Nearly two months after GlaxoSmithKline’s U.S. pharma and vaccine head left the Big Pharma in the middle of it making a pandemic shot, Jack Bailey has penned a deal to lead cancer biotech G1 Therapeutics.
Bailey will take over from Jan. 1 next year, replacing Mark Velleca, M.D., Ph.D., G1’s first CEO, who will step down and become its senior adviser while also remaining a member of the board.
The new chief comes to the young biotech from a major position: president of GlaxoSmithKline’s pharmaceuticals and vaccines business in the U.S., with responsibility for sales efforts across the company’s oncology, immunology/rare disease, respiratory and vaccines portfolios.
This was one of the leading jobs in the Big Pharma, and he left the role amid GSK’s efforts to create a new inoculation against the ongoing COVID-19 pandemic, and as the U.K.-based company is seeking to revive its R&D fortunes and gun for a series of approvals in the coming years.
Velleca, meanwhile, steps down after serving as G1’s CEO since 2014, joining after its series A round.
He has led the company from an early-stage biotech to being on the cusp of a commercial company, eyeing an approval for its lead investigational therapy, trilaciclib, in early 2021. As it shifts gears, now appears to be the time to nab a commercial-minded CEO.
The drug is an interesting one: Chemotherapy can kill off or contain fast-growing cancer cells, but it comes with well-known side effects that can limit its benefit. G1 Therapeutics aims to change that with its CDK4/6 inhibitor, which in August snagged priority review from the FDA.
The agency plans to decide the fate of the drug, trilaciclib, by Feb. 15, and G1 is already gearing up for good news. This summer, it inked a co-promotion deal with Boehringer Ingelheim to market the drug in the U.S. as a treatment for small cell lung cancer and teamed up with Simcere Pharma to sell it in China, Hong Kong, Macau and Taiwan “across all indications.”
Trilaciclib is designed to combat the myelosuppressive effects of chemotherapy, meaning the damage the cell-killing drugs cause to patients’ bone marrow, preventing it from making enough white blood cells, platelets or red blood cells. Patients suffering these side effects may be more vulnerable to infection and may need to be hospitalized or even cut back on lifesaving chemotherapy.

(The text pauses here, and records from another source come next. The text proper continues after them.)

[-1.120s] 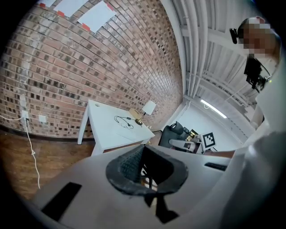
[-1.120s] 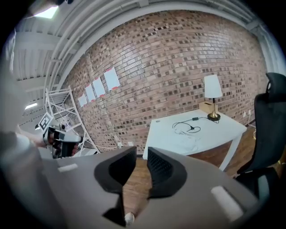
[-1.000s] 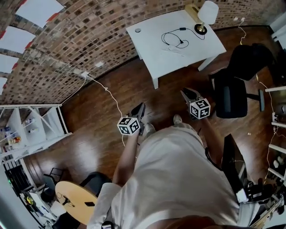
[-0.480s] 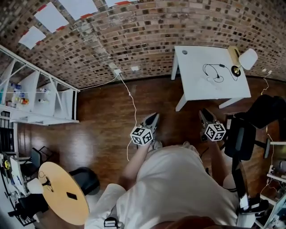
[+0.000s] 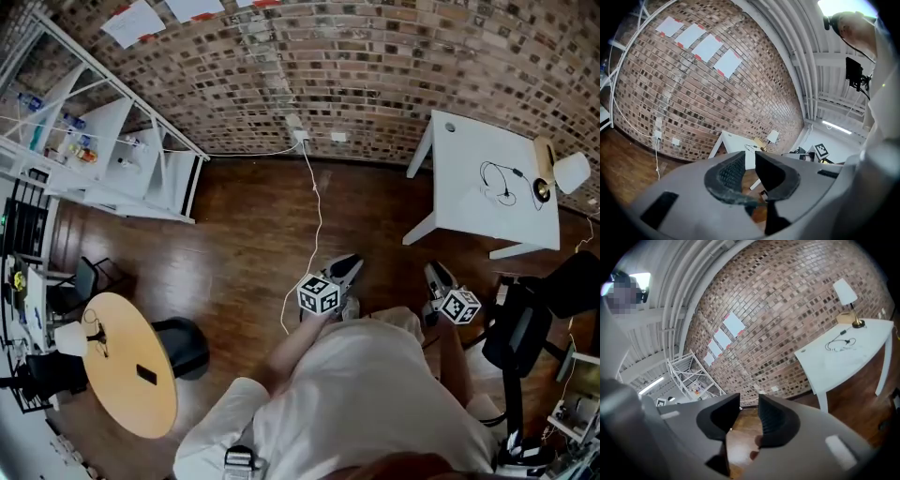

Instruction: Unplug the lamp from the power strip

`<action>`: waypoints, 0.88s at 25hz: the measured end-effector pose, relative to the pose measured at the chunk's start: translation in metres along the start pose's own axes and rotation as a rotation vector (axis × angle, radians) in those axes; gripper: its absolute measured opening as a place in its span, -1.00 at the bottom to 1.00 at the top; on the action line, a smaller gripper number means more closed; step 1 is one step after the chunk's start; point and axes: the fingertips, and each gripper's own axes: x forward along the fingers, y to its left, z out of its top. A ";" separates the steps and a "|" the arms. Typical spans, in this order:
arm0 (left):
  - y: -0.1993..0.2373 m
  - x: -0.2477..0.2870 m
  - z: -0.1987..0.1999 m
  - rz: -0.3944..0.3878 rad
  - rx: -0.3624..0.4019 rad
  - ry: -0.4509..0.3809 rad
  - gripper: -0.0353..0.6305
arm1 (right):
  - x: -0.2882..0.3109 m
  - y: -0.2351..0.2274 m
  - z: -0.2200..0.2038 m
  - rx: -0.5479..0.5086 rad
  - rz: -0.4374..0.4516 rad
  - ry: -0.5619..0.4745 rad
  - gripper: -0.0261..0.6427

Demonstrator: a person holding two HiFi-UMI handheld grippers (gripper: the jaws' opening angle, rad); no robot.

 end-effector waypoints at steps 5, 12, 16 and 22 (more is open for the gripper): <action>0.007 -0.017 0.016 0.015 0.041 0.002 -0.71 | 0.012 -0.001 0.005 0.032 -0.030 0.029 -0.67; 0.012 0.003 0.010 0.063 0.033 0.018 -0.69 | -0.013 0.003 0.069 -0.022 -0.061 -0.104 -0.67; -0.033 0.031 -0.007 0.000 0.024 0.053 -0.69 | -0.058 -0.021 0.089 0.093 -0.121 -0.150 -0.67; -0.089 0.075 -0.020 -0.082 0.055 0.110 -0.69 | -0.146 -0.049 0.105 0.094 -0.212 -0.211 -0.68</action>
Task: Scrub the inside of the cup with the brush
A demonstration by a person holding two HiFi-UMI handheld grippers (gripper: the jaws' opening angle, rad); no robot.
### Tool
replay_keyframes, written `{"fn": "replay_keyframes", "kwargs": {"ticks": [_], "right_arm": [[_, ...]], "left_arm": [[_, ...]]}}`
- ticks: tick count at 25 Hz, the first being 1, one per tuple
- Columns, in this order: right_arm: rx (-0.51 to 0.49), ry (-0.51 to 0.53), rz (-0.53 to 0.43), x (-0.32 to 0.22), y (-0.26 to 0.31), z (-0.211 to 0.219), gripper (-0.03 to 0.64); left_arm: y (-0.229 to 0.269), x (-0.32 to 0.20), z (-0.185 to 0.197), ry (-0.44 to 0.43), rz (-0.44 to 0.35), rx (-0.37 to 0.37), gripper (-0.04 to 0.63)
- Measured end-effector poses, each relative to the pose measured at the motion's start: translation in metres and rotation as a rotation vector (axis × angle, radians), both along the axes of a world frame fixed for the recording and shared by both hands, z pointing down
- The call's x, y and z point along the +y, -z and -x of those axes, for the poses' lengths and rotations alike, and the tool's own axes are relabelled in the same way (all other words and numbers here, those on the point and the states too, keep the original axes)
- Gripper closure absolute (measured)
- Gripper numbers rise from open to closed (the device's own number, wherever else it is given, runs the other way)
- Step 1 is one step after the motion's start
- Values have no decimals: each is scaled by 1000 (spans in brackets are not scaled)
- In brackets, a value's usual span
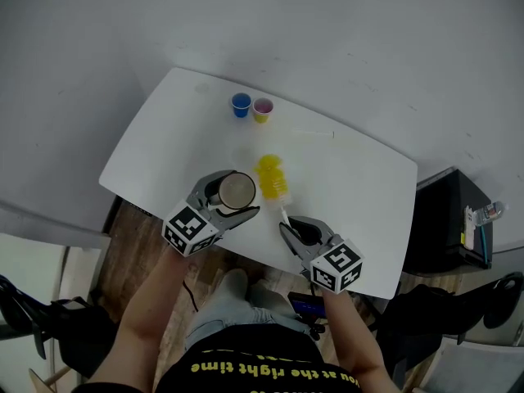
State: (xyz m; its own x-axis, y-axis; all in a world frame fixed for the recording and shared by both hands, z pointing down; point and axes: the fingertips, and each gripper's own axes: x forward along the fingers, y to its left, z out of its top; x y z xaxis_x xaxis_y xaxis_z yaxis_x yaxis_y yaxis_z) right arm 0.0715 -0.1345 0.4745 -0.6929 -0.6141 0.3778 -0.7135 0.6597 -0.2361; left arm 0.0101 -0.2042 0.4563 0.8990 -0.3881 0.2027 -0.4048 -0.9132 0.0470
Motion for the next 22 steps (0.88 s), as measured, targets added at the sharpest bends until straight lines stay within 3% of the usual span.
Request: {"fn": "replay_keyframes", "kwargs": {"ticks": [8, 22], "right_arm": [[-64, 32, -33, 10, 23, 6, 555], [-56, 36, 12, 22, 7, 8, 557]], "left_arm": [[15, 19, 0, 10, -8, 36, 184], [36, 25, -2, 5, -40, 71, 184]]}}
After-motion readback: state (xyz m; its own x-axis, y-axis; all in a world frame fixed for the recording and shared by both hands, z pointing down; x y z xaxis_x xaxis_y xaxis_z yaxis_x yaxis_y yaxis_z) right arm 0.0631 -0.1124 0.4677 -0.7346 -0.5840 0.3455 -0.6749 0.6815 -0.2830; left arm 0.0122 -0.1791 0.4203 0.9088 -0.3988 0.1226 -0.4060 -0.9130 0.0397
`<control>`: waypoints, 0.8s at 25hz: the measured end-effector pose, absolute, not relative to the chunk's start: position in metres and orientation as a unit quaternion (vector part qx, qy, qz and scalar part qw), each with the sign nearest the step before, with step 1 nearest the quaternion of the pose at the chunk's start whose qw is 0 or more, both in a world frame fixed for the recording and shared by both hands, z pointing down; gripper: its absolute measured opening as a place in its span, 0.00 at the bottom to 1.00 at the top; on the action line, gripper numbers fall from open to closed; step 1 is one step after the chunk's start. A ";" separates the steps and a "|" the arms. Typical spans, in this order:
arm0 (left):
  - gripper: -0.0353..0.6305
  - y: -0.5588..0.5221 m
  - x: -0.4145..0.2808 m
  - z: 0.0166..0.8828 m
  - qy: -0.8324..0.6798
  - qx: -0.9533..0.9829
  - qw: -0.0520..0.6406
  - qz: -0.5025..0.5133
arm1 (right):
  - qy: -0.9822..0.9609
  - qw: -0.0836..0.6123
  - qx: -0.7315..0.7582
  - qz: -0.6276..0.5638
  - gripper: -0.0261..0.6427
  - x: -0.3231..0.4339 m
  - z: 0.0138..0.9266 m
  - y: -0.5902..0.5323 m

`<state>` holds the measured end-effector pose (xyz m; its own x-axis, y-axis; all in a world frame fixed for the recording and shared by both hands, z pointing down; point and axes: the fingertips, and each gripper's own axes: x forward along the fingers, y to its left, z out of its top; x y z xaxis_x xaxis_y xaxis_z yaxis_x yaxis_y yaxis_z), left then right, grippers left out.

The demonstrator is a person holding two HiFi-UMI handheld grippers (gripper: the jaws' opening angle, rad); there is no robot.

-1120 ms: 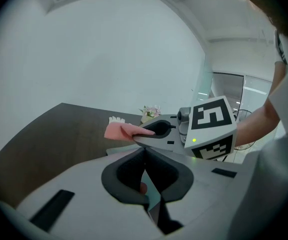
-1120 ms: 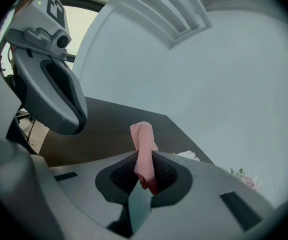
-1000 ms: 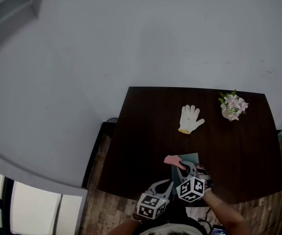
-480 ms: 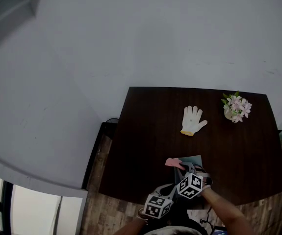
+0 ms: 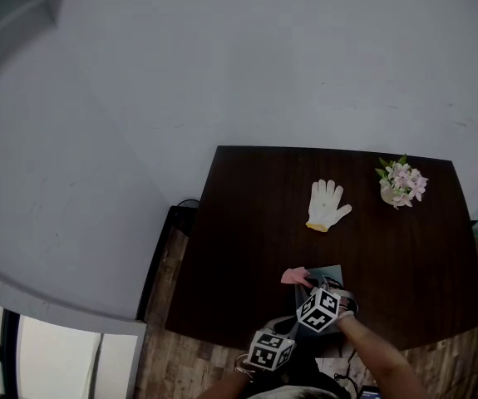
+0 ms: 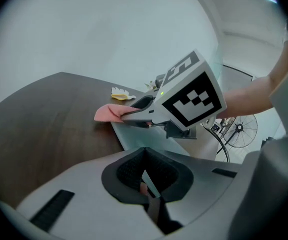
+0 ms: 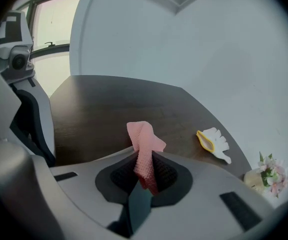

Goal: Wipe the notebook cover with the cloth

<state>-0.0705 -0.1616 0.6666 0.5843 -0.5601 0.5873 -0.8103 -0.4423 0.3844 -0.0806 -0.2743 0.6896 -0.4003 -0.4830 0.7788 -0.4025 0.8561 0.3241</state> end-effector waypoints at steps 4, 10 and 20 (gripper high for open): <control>0.08 -0.163 -0.066 0.673 -0.408 0.825 0.338 0.195 | -0.832 0.490 0.256 -0.046 0.11 -0.080 0.693 -0.278; 0.08 -0.159 -0.067 0.682 -0.407 0.817 0.352 0.209 | -0.829 0.494 0.259 -0.038 0.11 -0.075 0.694 -0.279; 0.08 -0.160 -0.065 0.690 -0.412 0.809 0.362 0.211 | -0.823 0.496 0.277 -0.029 0.11 -0.051 0.696 -0.285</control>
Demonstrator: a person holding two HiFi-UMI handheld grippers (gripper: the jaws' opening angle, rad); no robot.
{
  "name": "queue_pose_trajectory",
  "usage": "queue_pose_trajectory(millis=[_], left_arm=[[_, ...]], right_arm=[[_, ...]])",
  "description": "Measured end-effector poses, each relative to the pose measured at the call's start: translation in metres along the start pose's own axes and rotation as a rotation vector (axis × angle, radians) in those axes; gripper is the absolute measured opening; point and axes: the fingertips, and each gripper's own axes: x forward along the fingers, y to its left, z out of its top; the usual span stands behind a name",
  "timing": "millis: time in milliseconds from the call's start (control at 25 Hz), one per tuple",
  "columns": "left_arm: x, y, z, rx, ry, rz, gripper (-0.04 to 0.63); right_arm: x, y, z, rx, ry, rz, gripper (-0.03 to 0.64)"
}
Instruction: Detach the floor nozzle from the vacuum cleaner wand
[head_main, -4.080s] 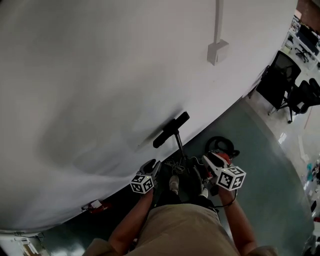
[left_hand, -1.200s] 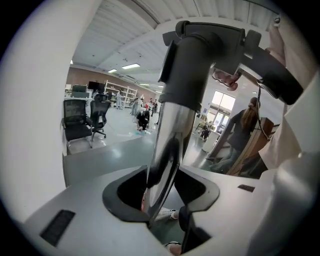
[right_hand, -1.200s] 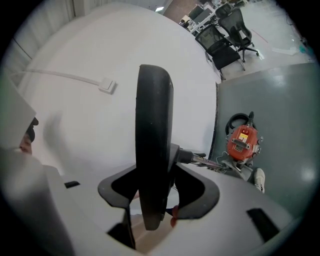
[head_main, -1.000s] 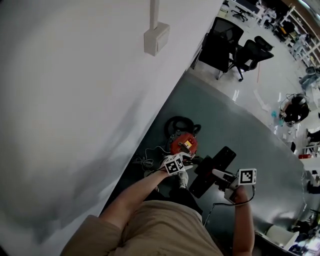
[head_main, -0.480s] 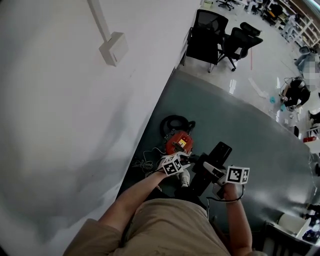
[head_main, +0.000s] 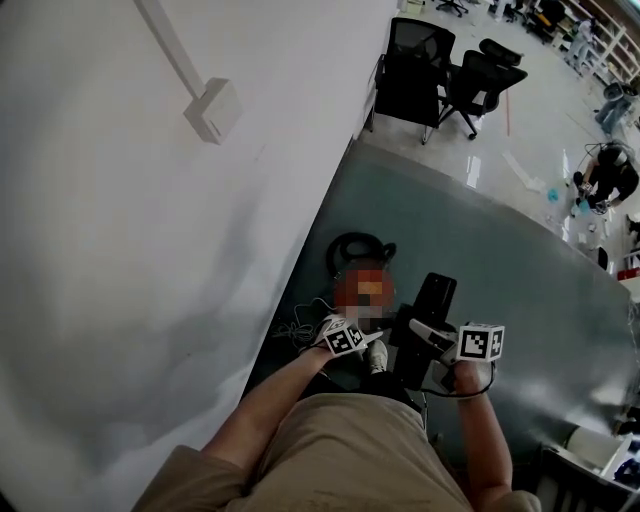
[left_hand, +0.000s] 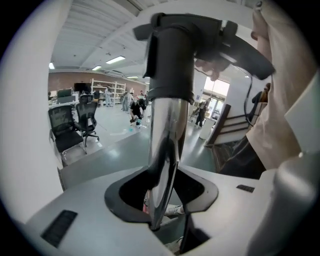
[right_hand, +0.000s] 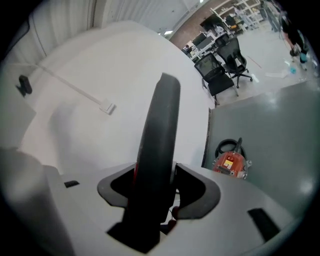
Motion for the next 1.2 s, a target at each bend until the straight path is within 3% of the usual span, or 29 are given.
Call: queue_pose_trajectory(millis=[120, 360, 640, 800, 1000, 1120, 1200], left_arm=[[0.002, -0.004, 0.003, 0.035, 0.028, 0.017, 0.153], [-0.011, 0.012, -0.013, -0.049, 0.001, 0.077, 0.155], [-0.012, -0.002, -0.014, -0.051, 0.021, 0.102, 0.153], [-0.017, 0.011, -0.02, -0.085, 0.017, 0.13, 0.155], [-0.01, -0.001, -0.015, -0.032, 0.06, 0.096, 0.153], [-0.014, 0.011, -0.016, -0.04, 0.074, 0.118, 0.153], [-0.012, 0.002, -0.014, -0.006, 0.082, 0.097, 0.153]], right_arm=[[-0.003, -0.007, 0.018, 0.032, 0.03, 0.03, 0.227], [0.011, 0.006, -0.001, -0.027, 0.014, 0.013, 0.227], [0.014, 0.009, 0.01, 0.002, 0.006, 0.05, 0.225], [0.015, 0.012, -0.004, -0.046, 0.001, 0.014, 0.225], [0.01, 0.007, 0.01, 0.011, -0.013, 0.048, 0.224], [0.008, 0.01, -0.003, -0.052, -0.003, 0.006, 0.224], [0.002, 0.007, -0.006, -0.042, -0.004, 0.013, 0.224]])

It is also working on another drug, rintodestrant, what it sees as a “potential best-in-class” oral selective estrogen receptor degrader, focused on ER+ breast cancer.
Back in July, it penned an out-licensing deal for another of its pipeline assets, oral CDK4/6 inhibitor lerociclib, to Fierce 15 winner EQRx.
“Since moving trilaciclib from the lab into clinical trials in 2014, up through FDA’s granting of Breakthrough Therapy Designation in 2019 and Priority Review of our NDA in 2020, G1 has demonstrated the ability to successfully advance innovative products that benefit patients with cancer,” said Velleca.
“The board and I believe this moment is the right time to institute a leadership transition. Having worked closely with Jack on the board, I am confident he is the right person to lead this remarkable organization into and through its next chapter.
“It has been incredibly rewarding to work alongside this highly talented group of committed professionals for the past six years, and I look forward to continuing my engagement with the company as a board member and senior advisor. I am certain that Jack, together with the leadership team and entire company, will deliver on our vision of improving cancer care and building a successful commercial enterprise.”
“G1 is well positioned to make meaningful contributions to advancing the standard of care in oncology, and I am honored to succeed Mark as CEO,” added Bailey.
“Mark and the G1 team have built a patient-focused culture that emphasizes collaboration, respect and integrity. Together with the leadership team and all G1 employees, I look forward to building on this strong foundation to bring trilaciclib to patients battling a range of cancers. Most importantly, I share my new colleagues’ passion for delivering better treatment options to these patients.”